Protesters have called on the Malaysian government to reject the 12-nation trade alliance ahead of a parliamentary debate. The prime minister has defended the agreement, saying Malaysia's economy will benefit greatly.

Thousands of Malaysians took to the capital Kuala Lumpur on Saturday to protest the US-led Trans-Pacific Partnership (TPP), calling on the government to reject the agreement ahead of a parliamentary debate next week.

Many of the protesters in the nation's capital were from the Pan-Malaysian Islamic Party (PAS), which fears the country could lose control of its economy and sovereignty if it joins the 12-nation trade alliance.

"This (TPP) will only help the rich people.

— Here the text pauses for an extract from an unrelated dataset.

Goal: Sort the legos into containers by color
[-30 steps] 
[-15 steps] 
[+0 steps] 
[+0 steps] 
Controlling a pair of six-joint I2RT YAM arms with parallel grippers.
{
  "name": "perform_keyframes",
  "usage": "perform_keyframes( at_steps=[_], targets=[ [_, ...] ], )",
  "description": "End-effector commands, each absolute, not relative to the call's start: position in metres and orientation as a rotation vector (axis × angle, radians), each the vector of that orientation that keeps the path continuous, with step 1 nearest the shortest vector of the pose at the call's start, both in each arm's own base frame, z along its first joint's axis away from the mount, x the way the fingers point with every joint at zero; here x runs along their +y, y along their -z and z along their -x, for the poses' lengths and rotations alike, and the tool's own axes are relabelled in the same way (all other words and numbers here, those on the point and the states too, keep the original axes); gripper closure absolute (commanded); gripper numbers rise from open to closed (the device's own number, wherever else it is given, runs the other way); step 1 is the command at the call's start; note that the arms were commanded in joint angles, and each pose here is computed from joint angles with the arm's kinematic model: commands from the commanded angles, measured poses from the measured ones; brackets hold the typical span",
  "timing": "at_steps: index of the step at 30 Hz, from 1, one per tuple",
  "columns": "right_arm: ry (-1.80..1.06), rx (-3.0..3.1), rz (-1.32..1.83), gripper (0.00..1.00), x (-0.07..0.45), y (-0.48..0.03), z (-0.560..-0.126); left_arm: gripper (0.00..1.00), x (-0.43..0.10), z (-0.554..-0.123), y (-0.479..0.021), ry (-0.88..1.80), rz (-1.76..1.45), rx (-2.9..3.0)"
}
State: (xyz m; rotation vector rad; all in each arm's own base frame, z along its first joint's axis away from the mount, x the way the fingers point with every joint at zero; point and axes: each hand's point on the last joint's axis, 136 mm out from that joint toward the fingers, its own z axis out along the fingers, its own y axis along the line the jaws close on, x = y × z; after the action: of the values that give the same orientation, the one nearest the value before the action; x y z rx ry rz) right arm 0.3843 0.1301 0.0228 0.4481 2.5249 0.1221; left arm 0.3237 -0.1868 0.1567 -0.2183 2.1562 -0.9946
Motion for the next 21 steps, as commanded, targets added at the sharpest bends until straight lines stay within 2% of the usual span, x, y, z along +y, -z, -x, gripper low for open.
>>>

It will not help the poor people in Malaysia and I don't see any benefits for my family and I," Mohamed Noor Ismail, a student who attended the protests, told the AFP news agency.

Police said that 2,000 to 3,500 people were involved in the demonstration.

In October, a total of 12 Pacific Rim nations reached an agreement to create the world's largest free trade zone, including Australia, Japan, US, Vietnam, Singapore, Peru, New Zealand, Mexico, Chile, Canada and Brunei.

Malaysian Prime Minister Najib Razak's government claims the trade agreement will greatly benefit the country's economy, adding that it cannot afford to exclude itself from a trade zone that would account for nearly 40 percent of the global economy.

However, critics say the TPP will undermine Malaysia's sovereignty by allowing corporations to sue the country.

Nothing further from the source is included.